- [WHAT YOU ARE ASKED TO DO]: Each line containing the word "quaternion" must be copied from the material below.

- [MATERIAL FOR THIS EXERCISE]:
* * * *

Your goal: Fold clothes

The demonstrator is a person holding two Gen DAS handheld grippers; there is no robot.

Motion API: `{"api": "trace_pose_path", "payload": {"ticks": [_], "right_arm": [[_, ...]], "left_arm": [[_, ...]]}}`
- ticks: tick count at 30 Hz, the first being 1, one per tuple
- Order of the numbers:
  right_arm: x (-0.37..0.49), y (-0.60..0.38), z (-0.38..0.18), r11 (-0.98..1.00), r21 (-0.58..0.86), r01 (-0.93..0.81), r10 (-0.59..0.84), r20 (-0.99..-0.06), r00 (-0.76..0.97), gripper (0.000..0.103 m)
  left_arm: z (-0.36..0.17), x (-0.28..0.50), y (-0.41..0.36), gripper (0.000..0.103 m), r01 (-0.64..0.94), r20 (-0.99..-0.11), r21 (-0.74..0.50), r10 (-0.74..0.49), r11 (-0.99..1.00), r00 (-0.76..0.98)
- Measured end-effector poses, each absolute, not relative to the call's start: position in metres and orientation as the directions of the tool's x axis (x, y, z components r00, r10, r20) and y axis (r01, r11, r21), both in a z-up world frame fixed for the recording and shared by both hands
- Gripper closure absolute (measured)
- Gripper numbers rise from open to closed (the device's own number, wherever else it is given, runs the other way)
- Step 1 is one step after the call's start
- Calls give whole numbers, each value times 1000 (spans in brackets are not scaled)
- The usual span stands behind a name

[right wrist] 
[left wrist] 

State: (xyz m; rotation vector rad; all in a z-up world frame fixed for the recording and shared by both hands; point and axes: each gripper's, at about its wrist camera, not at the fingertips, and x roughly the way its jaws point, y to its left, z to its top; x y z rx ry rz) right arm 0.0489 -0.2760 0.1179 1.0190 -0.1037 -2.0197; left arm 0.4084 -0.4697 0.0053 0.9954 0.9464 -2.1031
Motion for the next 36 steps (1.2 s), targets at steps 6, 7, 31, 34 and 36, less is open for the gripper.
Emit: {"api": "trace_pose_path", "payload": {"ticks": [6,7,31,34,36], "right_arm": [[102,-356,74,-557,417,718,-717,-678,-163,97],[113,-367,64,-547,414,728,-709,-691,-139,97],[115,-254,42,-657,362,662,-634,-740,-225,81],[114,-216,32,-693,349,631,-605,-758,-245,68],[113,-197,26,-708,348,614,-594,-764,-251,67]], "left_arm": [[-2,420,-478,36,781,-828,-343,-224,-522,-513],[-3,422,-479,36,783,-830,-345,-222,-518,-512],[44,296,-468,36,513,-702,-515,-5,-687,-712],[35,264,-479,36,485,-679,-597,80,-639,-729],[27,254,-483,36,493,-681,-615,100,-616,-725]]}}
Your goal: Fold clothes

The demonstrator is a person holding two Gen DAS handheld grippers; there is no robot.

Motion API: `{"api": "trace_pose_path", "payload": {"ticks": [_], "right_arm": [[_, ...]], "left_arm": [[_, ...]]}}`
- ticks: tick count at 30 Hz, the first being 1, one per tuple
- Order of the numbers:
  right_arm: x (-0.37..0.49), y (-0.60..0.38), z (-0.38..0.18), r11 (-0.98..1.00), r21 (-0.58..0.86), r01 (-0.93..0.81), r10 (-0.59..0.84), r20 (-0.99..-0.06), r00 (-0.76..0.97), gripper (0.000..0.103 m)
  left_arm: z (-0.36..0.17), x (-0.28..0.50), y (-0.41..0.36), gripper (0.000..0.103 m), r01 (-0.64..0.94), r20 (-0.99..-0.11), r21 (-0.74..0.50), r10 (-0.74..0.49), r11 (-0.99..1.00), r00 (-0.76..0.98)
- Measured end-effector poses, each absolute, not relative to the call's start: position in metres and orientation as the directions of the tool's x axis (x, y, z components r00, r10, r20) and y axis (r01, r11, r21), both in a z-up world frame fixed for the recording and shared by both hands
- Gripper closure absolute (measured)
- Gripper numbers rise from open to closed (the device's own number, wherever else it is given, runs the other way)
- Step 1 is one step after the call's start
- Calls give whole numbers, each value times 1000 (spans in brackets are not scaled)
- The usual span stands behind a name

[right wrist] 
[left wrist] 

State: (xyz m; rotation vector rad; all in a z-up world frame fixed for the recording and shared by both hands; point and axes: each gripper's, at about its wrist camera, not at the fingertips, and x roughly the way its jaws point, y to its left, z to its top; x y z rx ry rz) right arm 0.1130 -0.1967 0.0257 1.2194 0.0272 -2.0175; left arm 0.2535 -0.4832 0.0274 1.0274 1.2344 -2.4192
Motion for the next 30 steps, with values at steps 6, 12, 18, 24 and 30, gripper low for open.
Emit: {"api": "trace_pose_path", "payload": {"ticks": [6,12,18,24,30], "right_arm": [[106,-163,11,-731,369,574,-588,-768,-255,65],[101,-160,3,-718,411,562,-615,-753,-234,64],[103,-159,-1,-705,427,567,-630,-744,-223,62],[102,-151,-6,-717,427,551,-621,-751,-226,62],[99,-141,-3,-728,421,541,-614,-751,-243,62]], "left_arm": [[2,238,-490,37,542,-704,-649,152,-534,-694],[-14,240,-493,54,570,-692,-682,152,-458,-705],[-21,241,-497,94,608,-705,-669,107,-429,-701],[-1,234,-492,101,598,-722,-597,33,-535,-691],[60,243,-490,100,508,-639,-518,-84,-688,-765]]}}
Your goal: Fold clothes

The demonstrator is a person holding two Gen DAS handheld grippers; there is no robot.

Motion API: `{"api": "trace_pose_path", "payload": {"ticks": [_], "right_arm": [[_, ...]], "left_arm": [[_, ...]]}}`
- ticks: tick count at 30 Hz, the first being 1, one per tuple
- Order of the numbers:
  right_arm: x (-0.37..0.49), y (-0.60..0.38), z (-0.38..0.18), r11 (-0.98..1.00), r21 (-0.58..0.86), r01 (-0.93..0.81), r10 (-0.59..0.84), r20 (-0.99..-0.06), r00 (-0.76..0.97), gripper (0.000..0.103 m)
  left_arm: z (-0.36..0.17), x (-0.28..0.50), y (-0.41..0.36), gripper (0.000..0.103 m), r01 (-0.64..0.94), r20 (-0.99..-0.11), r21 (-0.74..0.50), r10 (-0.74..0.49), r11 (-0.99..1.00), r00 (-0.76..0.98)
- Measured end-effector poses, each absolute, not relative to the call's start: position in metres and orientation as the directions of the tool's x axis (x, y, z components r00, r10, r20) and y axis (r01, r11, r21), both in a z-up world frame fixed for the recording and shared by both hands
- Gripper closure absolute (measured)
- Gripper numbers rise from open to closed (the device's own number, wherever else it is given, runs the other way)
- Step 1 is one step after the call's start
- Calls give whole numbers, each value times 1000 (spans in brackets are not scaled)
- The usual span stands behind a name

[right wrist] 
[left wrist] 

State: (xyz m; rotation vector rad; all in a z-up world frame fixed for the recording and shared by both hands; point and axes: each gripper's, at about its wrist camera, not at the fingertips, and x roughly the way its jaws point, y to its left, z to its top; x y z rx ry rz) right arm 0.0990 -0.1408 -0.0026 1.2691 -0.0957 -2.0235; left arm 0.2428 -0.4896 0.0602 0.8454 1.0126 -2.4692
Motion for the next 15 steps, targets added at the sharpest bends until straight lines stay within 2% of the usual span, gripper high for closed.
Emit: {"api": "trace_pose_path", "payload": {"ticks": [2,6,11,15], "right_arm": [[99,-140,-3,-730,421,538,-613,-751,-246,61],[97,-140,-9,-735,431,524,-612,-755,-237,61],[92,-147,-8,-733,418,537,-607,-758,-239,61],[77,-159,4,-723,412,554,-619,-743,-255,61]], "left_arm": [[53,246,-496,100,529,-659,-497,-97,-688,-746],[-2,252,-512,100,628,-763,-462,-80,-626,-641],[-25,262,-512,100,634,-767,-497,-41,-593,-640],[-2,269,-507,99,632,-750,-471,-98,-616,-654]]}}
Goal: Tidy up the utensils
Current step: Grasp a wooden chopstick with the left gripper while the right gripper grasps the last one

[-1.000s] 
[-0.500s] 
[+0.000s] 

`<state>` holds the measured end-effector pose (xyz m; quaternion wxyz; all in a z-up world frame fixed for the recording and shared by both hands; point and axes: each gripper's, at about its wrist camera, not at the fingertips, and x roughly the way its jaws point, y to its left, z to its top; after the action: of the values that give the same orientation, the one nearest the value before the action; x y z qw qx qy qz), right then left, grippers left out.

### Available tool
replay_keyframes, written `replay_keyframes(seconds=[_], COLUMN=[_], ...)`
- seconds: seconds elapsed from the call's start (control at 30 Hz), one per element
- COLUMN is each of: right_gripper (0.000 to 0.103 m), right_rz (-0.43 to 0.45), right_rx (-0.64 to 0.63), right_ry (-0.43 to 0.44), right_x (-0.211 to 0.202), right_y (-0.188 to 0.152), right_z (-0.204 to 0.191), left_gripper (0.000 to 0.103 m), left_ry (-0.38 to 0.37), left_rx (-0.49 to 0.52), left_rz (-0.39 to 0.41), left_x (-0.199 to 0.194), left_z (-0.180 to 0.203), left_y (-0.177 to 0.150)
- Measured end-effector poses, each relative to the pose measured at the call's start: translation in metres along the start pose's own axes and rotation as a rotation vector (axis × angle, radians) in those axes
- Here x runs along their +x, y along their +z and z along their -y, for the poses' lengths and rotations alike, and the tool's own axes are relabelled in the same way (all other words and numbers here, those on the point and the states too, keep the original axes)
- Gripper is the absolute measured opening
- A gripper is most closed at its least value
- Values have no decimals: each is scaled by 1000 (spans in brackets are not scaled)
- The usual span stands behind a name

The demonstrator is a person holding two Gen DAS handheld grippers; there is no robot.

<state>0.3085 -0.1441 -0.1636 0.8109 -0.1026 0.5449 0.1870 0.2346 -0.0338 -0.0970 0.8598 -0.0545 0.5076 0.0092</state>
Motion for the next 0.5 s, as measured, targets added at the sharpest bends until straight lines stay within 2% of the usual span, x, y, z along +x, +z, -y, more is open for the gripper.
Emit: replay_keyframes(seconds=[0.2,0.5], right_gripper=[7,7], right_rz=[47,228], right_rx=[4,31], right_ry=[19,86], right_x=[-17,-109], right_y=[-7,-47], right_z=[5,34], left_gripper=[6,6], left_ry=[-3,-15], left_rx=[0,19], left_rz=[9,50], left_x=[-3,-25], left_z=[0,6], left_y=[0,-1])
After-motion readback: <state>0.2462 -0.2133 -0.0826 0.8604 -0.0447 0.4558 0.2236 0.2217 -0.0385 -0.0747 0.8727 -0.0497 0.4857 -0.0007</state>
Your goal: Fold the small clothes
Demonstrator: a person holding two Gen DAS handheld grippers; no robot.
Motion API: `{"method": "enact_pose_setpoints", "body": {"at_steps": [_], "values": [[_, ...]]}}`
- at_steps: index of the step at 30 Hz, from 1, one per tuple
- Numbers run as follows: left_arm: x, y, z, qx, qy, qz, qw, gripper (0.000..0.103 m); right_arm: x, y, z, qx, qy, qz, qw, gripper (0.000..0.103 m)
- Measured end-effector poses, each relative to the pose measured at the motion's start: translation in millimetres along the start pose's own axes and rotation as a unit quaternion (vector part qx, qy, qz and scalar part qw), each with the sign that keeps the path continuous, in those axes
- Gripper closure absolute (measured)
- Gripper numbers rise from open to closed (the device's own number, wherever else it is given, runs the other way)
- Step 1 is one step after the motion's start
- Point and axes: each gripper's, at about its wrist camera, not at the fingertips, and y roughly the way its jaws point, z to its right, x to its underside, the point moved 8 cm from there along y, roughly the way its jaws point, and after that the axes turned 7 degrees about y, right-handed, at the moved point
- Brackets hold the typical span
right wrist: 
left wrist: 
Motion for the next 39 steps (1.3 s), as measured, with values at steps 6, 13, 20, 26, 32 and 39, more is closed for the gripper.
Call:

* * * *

- [WRITTEN ANSWER]:
`<state>` holds the measured end-effector pose (xyz m; quaternion wxyz; all in a z-up world frame fixed for the recording and shared by both hands; point and axes: each gripper's, at about its wrist camera, not at the fingertips, and x roughly the way its jaws point, y to its left, z to its top; after the action: of the values that give the same orientation, the one nearest the value before the action; x y z qw qx qy qz), right then left, grippers left out.
- Measured end-effector poses, each relative to the pose measured at the motion's start: translation in millimetres along the start pose's own axes and rotation as a unit quaternion (vector part qx, qy, qz and scalar part qw), each with the sign that keeps the path continuous, in those axes

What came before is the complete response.